Friday, May 25, 2012

Hopeful Solutions for Psychiatric Boarding

Hospital emergency rooms are frustrated by a bottleneck in achieving basic care for increasing numbers of patients presenting with behavioral health crises. Behavioral health specialist are often "on-call" and may take hours to arrive for an initial assessment and treatment planning visit. Then, patients may have to wait days for access to crisis stabilization services. EDs are not designed to provide prolonged episodes of care; "boarding" is the term use to describe the time spent by patients waiting for transfer. The problem of boarding persons with mental illness in community hospital emergency departments is nationwide.

This Bazelon Center report serves as a backgrounder on the issue.

Consider this example from Stanislaus County, California:

WARNING--this article uses stigmatizing language


One Problem:

"In the past five years, Emanuel Medical Center in Turlock has seen a dramatic increase in ER patients with a psychotic diagnosis, from 276 in 2007 to 681 in 2009. There were 591 visits last year.
The for-profit Doctors Medical Center in Modesto declined to release ER data on psychiatric visits, but said the caseload at its sister facility is telling. Last year, almost 4,300 people were treated at Doctors Behavioral Health Center and discharged, more than twice the number in 2007."

To rub salt in the wound, "Vartan said the behavioral center has operated at a loss since its parent company, Tenet Healthcare, purchased it from the county in 2007." [retrieved by rmcox on 25 may 2012 from published Sunday, May. 20, 2012]

One Opinion:

The Siamese-twin problem of boarding and poor behavioral health care has really escalated over the past 5 or 6 years. Reasons for this increase include:

1) economic problems for individuals and families increases stress-induced problems like anxiety and depression leading to increased suicidal behaviors and substance use problems overwhelm sufferer's coping skills;

2) economic problems for governments (primary payors for behavioral health emergency services) force cost-shifting and resource allocation choices. Local systems focus on immediate crisis services and reduce state-owned inpatient services;

3) healthcare policy "reforms" create service delivery systems built around early-20th century industrial concepts of "economic efficiency" and attempts to determine what works best (eg, evidence-based practices).

These three issue areas provide a number of critical incidents, like the one described in Medesto, CA.
Now, I'm not much of a market capitalist--too skeptical of the profit motive and the scarce resource concepts as motivators--but I am a big fan of communities solving their own problems. (I'll also go ahead and say that some resources should not be funded on a fee-for-service model. Healthcare is one of those resources.)

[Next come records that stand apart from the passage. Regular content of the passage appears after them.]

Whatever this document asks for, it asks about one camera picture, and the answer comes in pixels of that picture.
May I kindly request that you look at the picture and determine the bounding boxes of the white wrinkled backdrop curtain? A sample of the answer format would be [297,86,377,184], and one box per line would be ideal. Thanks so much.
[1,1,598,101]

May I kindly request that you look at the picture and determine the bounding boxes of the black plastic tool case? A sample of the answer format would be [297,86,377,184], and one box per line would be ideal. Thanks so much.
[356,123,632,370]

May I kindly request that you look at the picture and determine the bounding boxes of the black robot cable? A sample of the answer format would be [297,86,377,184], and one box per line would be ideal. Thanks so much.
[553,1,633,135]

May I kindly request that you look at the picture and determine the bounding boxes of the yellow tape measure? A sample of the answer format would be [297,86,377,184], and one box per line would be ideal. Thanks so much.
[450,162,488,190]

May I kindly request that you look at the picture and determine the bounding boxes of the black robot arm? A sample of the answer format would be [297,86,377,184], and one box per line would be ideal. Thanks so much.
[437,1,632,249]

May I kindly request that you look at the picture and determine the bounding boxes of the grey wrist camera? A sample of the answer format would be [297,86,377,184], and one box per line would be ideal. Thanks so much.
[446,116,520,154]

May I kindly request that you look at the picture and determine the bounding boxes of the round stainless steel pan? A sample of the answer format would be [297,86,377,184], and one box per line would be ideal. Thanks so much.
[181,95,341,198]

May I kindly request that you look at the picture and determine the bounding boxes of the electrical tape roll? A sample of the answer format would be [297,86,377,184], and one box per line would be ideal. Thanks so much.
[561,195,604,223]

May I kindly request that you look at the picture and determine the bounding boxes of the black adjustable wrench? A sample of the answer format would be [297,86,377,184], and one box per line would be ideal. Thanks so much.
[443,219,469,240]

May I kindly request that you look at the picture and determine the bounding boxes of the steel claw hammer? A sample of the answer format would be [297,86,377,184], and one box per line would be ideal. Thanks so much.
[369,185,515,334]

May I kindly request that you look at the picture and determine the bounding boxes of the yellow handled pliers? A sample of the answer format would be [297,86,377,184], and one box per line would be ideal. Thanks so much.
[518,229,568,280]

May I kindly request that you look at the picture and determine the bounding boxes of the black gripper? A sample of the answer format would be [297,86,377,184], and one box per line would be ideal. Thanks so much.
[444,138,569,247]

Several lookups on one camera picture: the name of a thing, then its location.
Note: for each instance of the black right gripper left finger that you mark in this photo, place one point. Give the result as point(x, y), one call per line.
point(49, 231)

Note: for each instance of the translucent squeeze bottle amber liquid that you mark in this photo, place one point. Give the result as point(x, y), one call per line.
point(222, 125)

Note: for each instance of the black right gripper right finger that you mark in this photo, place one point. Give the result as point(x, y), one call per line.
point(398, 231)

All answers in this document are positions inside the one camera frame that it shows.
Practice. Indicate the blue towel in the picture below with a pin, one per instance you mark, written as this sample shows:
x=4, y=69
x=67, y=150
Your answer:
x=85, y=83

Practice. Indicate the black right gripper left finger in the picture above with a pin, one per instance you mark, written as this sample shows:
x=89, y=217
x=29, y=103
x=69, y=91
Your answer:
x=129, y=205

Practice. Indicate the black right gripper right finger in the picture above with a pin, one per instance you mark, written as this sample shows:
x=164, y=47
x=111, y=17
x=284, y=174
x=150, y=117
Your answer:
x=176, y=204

As government backs out of the innovation/solution side of the problem and into the accounting policy side local communities move into the vacated space. The excitement of change is the creative freedom that exists during chaotic times. This means that new forms of service delivery and new ways of thinking about patient care will rise from the compost of the old system.

One Answer:

One example of a locally created solution is presented in this example from Columbia SC scheduled to open in 2013:

"A renovated wing in the Palmetto Health Emergency Department hopes to increase quality of care for patients with mental illness." [cite: retrieved on 25 May 2012 by rmcox from  published 6:44 PM, May 14, 2012) will provide specialized care.

Because the needs of persons with acute mental illness are different from the needs of patients with acute physical complaints setting aside dedicated sections with dedicated staff if a good idea.

Behavioral health EDs are an innovation that is rapidly spreading from metropolitan areas to even modest sized cities. Services provided can include crisis stabilization, observation and assessment, and medication initiation. Most importantly, these services can be delivered away from the bright bustling atmosphere of the traditional emergency department.

There is hope for systemic change in how people with mental health crises can get help and access services. Not only are there new thoughts about how to do things, new coalitions of providers are talking about doing things in new ways. Exciting times!